New York City is making a big push to change the way it heats its public housing units.
State and local leaders have pledged an initial $70 million investment in the development and production of 30,000 new heat pump units for use in the city’s public housing buildings, a move that transitions the homes away from using fossil fuels.
It also positions the New York City Housing Authority (NYCHA) to be an early adopter in the new technology while giving residents a modern system of heating and cooling that they can directly control.
Heat pump technology provides cooling and heating from a single unit by moving heat between the indoor and outdoor spaces depending on the season. The process is achieved through the refrigeration cycle, which can be up to four times more efficient than traditional heating systems, such as boilers, which rely on on-site combustion of fossil fuels to produce heat, explained officials.
However, heat pumps are difficult to install, particularly in occupied units. As a result, many operators prefer to delay electric conversion in favor of in-kind replacement of fossil fuel systems.
The new commitment is part of the Clean Heat for All Challenge, an initiative spearheaded by NYCHA, the New York Power Authority (NYPA), and the New York State Energy Research and Development Authority (NYSERDA). The program aims to develop an electrification product that can better serve the heating and cooling needs of existing multifamily buildings and hasten the transition to fossil-free heating sources.
The majority of NYCHA’s existing heating and domestic hot water systems are fed by central gas-fired boilers.
“For far too long, the infrastructure of our NYCHA developments have been allowed to crumble, all while the needs of our families in public housing went ignored and overlooked,” said Queens Borough president Donovan Richards Jr. “That's meant years of sweltering summer days and frigid winter nights without any recourse—or respect—for our residents, or any care for the carbon emissions these buildings emanate. But the Clean Heat for All Challenge represents a significant first step in flipping the script for thousands of families.”
The NYPA board of trustees recently awarded the funding through two seven-year contracts to Midea America and Gradient for the development and delivery of cold climate packaged window heat pump units.
Midea will develop 20,000 heat pumps that will enable rapid, low-cost electrification heating in the multifamily buildings. Headquartered in Parsippany, New Jersey, the company is a subsidiary of Midea Group, a global appliance manufacturer.

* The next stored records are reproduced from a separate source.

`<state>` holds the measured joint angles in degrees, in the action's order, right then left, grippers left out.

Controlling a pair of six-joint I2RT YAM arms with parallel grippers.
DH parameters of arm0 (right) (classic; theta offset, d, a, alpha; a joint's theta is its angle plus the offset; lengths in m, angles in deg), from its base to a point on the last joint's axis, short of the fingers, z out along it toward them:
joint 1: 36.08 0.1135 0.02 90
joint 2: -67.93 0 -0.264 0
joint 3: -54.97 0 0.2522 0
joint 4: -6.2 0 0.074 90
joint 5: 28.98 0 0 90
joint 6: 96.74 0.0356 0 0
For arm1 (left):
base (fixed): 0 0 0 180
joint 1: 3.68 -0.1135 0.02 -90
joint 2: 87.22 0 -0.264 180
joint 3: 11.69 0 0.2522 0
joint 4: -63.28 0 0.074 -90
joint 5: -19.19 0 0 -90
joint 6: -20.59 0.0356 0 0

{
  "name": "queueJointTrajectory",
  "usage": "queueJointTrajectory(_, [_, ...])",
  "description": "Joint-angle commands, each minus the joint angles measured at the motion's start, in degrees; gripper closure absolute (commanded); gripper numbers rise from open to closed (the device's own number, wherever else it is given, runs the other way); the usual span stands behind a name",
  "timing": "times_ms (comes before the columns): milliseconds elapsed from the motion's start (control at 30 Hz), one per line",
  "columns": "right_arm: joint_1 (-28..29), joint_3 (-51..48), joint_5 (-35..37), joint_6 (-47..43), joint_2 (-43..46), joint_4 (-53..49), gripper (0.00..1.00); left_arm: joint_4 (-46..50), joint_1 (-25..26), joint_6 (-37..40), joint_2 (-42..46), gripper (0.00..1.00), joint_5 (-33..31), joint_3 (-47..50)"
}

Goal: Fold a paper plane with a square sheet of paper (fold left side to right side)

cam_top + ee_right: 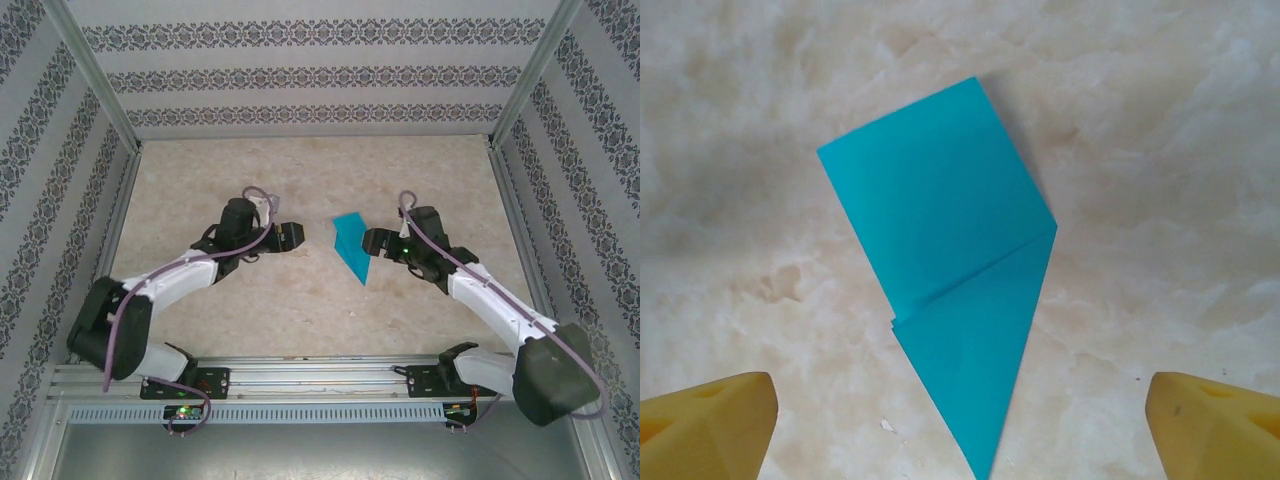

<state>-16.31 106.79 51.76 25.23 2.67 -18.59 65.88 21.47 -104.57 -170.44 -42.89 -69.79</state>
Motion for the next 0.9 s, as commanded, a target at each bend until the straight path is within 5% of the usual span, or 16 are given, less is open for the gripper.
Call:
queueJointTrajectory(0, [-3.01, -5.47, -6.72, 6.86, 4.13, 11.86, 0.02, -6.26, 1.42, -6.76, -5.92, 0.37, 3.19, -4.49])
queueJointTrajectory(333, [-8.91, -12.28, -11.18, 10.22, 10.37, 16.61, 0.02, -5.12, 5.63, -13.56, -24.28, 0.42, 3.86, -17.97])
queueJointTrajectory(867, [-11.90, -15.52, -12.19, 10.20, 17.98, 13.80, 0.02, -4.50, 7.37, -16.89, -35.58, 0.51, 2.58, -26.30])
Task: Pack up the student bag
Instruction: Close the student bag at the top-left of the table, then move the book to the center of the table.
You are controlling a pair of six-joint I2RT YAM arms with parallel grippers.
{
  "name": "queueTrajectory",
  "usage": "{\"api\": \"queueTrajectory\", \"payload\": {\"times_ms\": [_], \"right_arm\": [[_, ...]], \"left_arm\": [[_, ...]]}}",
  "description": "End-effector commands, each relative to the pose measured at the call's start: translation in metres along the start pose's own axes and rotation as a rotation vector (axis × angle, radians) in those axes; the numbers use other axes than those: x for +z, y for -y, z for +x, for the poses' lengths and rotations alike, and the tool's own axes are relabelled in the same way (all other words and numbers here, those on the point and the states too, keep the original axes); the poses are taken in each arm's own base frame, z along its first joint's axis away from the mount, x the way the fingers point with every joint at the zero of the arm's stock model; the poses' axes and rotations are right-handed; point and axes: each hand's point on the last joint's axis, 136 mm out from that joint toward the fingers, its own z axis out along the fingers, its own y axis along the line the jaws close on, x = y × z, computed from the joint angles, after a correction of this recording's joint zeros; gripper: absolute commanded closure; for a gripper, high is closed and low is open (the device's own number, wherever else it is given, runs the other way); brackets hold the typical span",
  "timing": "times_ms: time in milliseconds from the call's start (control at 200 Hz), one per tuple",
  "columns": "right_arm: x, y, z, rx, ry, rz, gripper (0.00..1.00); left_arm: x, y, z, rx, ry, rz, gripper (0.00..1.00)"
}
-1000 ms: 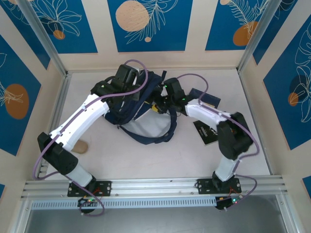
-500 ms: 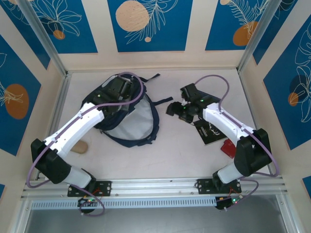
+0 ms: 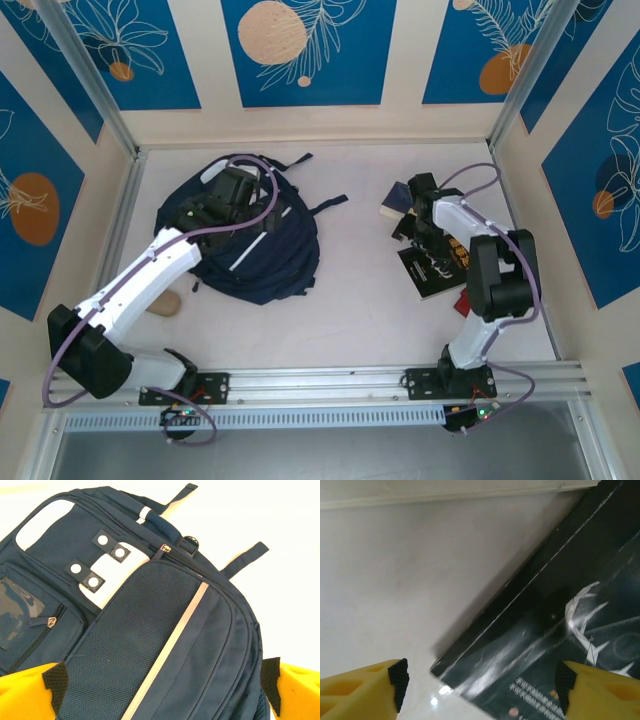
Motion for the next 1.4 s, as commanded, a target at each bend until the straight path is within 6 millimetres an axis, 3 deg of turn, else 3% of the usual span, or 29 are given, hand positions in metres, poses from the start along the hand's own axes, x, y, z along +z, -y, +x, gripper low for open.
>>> {"api": "queueTrajectory", "payload": {"times_ms": [0, 165, 435, 655, 890, 1205, 1285, 1395], "right_arm": [[0.004, 0.008, -0.003, -0.008, -0.017, 0.073, 0.24], [0.021, 0.005, 0.004, -0.019, -0.076, 0.095, 0.26], [0.037, -0.003, 0.039, -0.049, -0.193, 0.079, 0.35], [0.03, -0.014, 0.071, -0.084, -0.255, 0.034, 0.38], [0.022, -0.026, 0.118, -0.135, -0.303, 0.018, 0.41], [0.003, -0.072, 0.204, -0.313, -0.361, -0.099, 0.43], [-0.011, -0.078, 0.203, -0.346, -0.322, -0.125, 0.43], [-0.041, -0.075, 0.174, -0.326, -0.192, -0.142, 0.42]], "left_arm": [[0.006, -0.001, 0.002, -0.063, 0.0, 0.014, 0.0], [0.011, 0.001, 0.003, -0.081, -0.005, 0.019, 0.0], [0.025, 0.011, 0.009, -0.08, -0.05, 0.054, 0.0], [0.033, 0.02, 0.012, -0.081, -0.077, 0.087, 0.0], [0.041, 0.031, 0.015, -0.095, -0.106, 0.132, 0.0], [0.055, 0.049, 0.023, -0.123, -0.155, 0.205, 0.0], [0.057, 0.055, 0.026, -0.125, -0.173, 0.229, 0.0], [0.061, 0.066, 0.03, -0.123, -0.2, 0.28, 0.0]]}}
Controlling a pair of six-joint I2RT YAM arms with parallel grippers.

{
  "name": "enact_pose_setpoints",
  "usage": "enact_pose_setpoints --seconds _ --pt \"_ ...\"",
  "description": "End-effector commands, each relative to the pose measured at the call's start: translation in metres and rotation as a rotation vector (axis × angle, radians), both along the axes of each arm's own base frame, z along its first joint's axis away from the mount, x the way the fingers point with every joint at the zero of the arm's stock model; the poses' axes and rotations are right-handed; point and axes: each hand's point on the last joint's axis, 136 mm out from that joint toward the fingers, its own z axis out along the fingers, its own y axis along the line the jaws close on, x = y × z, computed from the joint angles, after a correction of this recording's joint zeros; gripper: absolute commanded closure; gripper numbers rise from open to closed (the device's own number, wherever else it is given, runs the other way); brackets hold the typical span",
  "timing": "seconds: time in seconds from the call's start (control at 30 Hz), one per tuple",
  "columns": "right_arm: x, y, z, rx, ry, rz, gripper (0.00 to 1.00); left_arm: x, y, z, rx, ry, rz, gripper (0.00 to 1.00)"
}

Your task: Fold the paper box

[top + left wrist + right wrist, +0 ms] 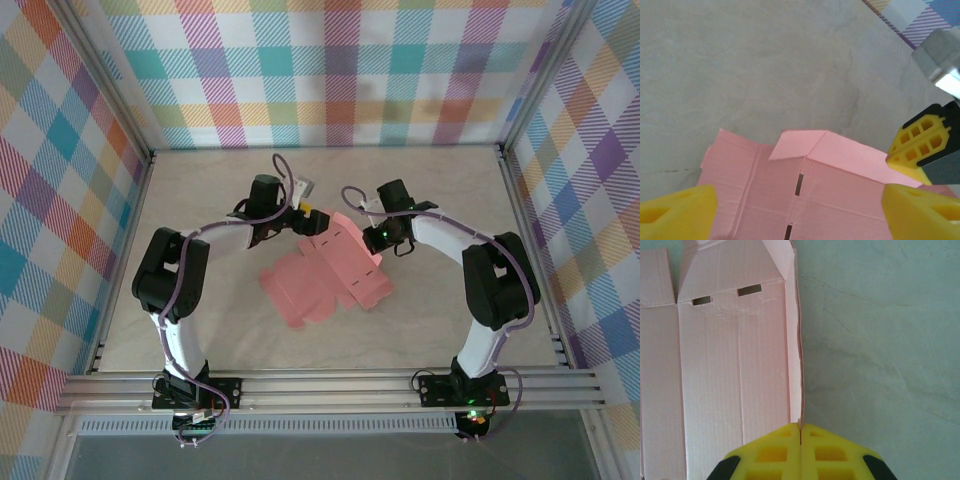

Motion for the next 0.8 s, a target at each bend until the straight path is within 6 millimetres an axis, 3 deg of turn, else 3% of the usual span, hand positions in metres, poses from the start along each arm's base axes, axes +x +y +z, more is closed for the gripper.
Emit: enact_pose_setpoints --seconds 0.0,0.13,0.27,0.43,0.77 --pt "-0.001 0.004 0.006 -0.008 -0.013 0.072 1.0 -0.006 -0.01 0.005 0.034 -0.092 -0.153 0.22" --pt "-0.01 0.005 0.009 0.008 -0.001 0.108 1.0 -0.01 -0.018 0.008 0.078 -0.167 -0.287 0.29" --pt "-0.018 0.009 0.007 0.03 0.028 0.134 1.0 -0.023 -0.022 -0.009 0.128 -0.09 -0.443 0.33" --pt "-0.022 0.01 0.013 0.041 0.034 0.152 1.0 -0.02 -0.022 -0.025 0.171 -0.051 -0.476 0.33" --pt "-0.028 0.015 0.016 0.066 0.068 0.188 1.0 -0.022 -0.03 -0.038 0.158 0.029 -0.593 0.53"
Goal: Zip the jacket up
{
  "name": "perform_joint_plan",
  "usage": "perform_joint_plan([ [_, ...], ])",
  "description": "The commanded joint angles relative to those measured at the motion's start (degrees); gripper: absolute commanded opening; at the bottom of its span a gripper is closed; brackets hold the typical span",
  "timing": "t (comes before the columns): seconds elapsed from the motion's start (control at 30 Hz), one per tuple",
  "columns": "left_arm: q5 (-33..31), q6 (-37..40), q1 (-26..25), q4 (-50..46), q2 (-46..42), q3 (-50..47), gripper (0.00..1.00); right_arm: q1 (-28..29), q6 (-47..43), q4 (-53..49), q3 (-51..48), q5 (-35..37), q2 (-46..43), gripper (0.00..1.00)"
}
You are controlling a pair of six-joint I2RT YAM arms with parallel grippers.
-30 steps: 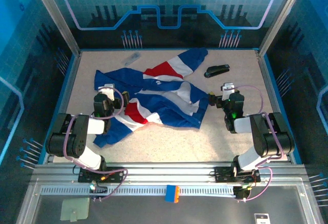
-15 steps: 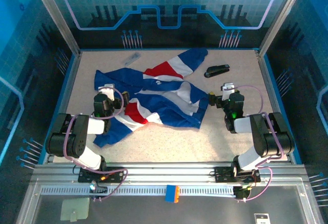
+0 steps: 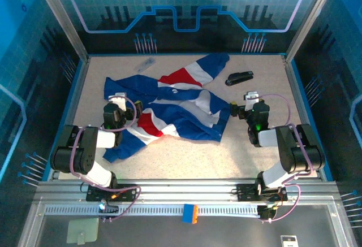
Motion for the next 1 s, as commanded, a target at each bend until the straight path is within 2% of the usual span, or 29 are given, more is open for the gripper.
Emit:
perform_joint_plan([
  [0.0,0.97,1.08,0.25,-0.09,-0.04,1.25,0.99,0.57,-0.65,0.44,0.69,0.04,-0.52,1.00],
  [0.7,0.96,1.02,0.25,-0.43,-0.05,1.48,0.99,0.32,-0.50,0.28,0.68,-0.69,-0.53,1.00],
  [0.8,0.43,1.07,0.19,2.08,-0.30,0.05,0.99,0.44,-2.03,-0.90,1.06,-3.87,-1.15,1.00],
  [0.9,0.07,1.09,-0.01,2.81,-5.75,-2.67,0.99,0.85,-2.90,-5.03,1.82,-4.99,-4.46,1.00],
  [0.97,-0.91,-0.36,-0.10,-5.02,-12.52,-2.27,0.99,1.49,-3.05,-12.74,4.26,-4.27,-7.92,1.00],
])
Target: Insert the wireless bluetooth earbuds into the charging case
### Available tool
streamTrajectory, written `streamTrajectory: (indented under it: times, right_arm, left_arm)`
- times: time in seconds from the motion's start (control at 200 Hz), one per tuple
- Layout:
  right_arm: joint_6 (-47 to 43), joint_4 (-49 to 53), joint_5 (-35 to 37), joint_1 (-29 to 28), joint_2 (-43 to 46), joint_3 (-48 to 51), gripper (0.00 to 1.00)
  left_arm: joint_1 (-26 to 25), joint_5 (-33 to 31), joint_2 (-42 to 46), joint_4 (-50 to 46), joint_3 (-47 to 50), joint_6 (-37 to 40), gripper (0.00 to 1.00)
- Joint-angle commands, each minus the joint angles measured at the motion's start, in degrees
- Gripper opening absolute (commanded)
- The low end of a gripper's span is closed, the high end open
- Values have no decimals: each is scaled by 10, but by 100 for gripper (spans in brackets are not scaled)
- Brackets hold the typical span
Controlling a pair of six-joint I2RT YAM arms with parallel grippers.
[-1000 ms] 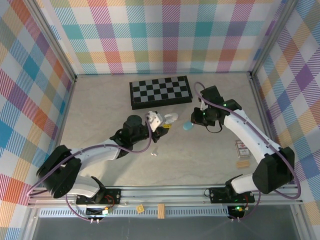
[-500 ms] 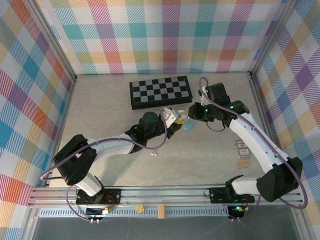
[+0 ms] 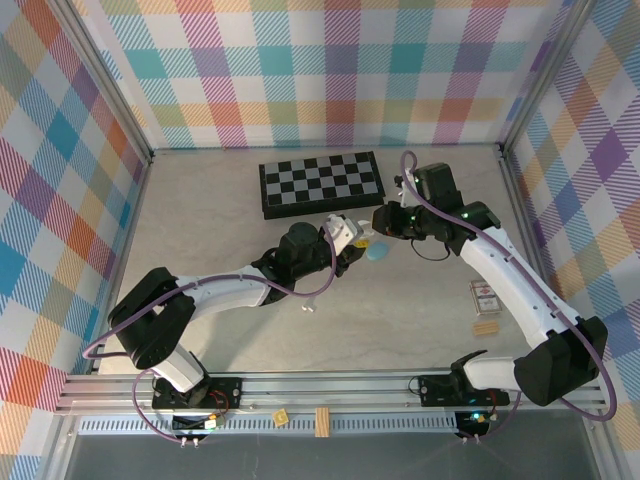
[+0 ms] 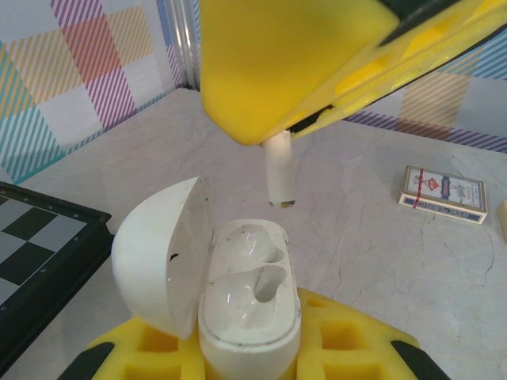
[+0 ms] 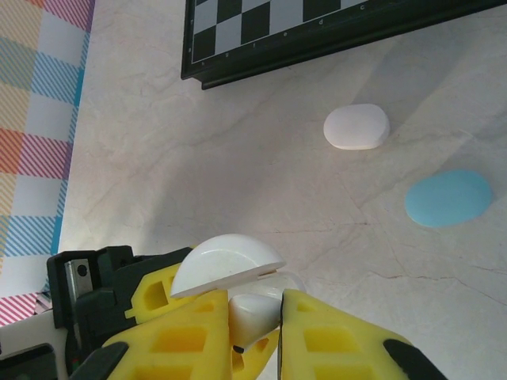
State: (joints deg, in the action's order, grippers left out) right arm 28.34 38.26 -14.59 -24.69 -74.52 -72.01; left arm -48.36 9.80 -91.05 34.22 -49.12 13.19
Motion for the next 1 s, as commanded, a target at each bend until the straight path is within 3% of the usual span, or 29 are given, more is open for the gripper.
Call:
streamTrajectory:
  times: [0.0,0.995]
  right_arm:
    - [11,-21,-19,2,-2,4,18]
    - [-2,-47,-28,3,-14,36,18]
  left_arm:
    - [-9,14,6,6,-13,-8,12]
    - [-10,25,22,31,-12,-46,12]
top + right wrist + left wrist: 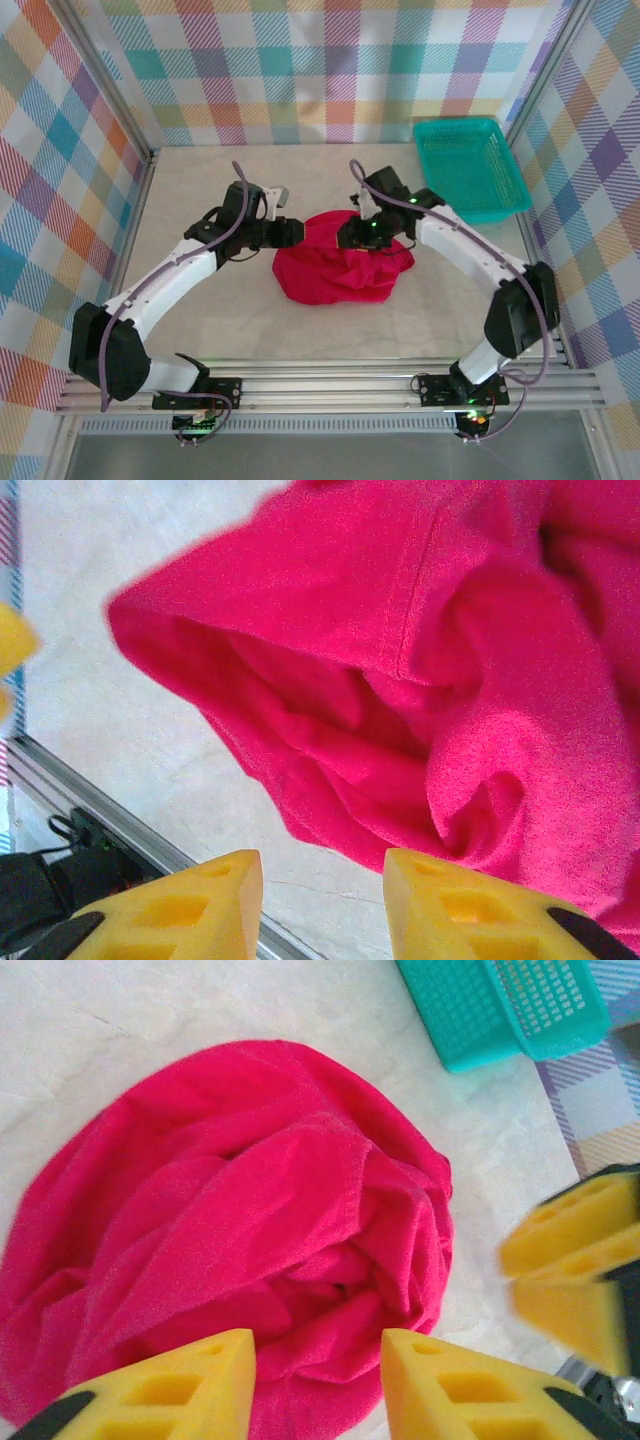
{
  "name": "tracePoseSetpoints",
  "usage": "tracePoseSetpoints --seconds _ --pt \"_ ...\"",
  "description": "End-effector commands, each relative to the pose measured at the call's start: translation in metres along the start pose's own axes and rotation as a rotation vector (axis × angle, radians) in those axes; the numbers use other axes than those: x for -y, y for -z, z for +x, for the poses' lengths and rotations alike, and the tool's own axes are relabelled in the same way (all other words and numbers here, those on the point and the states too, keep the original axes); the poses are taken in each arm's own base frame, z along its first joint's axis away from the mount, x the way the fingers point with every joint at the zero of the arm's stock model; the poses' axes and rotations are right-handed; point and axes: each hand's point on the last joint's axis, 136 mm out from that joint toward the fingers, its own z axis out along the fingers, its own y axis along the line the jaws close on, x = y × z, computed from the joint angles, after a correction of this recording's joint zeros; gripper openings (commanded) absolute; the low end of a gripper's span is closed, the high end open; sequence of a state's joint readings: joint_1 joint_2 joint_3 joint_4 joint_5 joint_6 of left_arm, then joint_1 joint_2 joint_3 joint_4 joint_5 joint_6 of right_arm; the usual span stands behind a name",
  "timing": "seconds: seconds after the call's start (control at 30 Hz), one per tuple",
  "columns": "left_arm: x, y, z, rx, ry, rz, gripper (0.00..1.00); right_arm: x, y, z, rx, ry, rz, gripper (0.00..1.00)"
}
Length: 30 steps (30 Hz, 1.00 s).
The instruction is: Fold the inside-out t-shirt
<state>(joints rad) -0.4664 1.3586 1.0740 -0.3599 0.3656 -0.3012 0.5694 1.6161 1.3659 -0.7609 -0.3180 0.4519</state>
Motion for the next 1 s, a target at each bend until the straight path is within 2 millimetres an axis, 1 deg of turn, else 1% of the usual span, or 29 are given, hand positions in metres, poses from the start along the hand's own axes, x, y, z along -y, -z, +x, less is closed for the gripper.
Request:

“The collaboration and commitment by these New York government agencies is inspiring, and we’re honored to be a primary provider of this important technology that will improve indoor air quality and expedite the electrification of heating,” said Kurt Jovais, president of Midea America. “Yet New York City is just a start. Building infrastructure comes with a significant environmental toll, and Midea’s cold climate packaged window heat pump and EVOX heat pump systems can change that narrative. This partnership reinforces our leadership role in accelerating the development and deployment of next generation hyper-efficient electric heat pumps that will help cities and states meet their electrification goals.”
Gradient, a San Francisco-based startup, was awarded a contract to manufacture 10,000 units. The proposed unit will be a cold climate heat pump capable of operating at low temperatures based on NYCHA’s specifications. The company intends to manufacture the product domestically in the United States.
NYPA is providing upfront financing and supporting the implementation of the challenge. NYSERDA is providing $13 million for the demonstration phase, including initial purchase, monitoring, and performance assessment, with funds approved through the Regional Greenhouse Gas Initiative Operating Plan. The housing authority will invest an additional $250 million—inclusive of the $70 million announced toward the initiative—to purchase and install the new equipment as well make additional building improvements.
NYCHA estimates a need for approximately 156,000 cold climate window heat pumps over the next five to 10 years in order to electrify its portfolio and significantly reduce greenhouse gas reductions by 2050 as required by local law.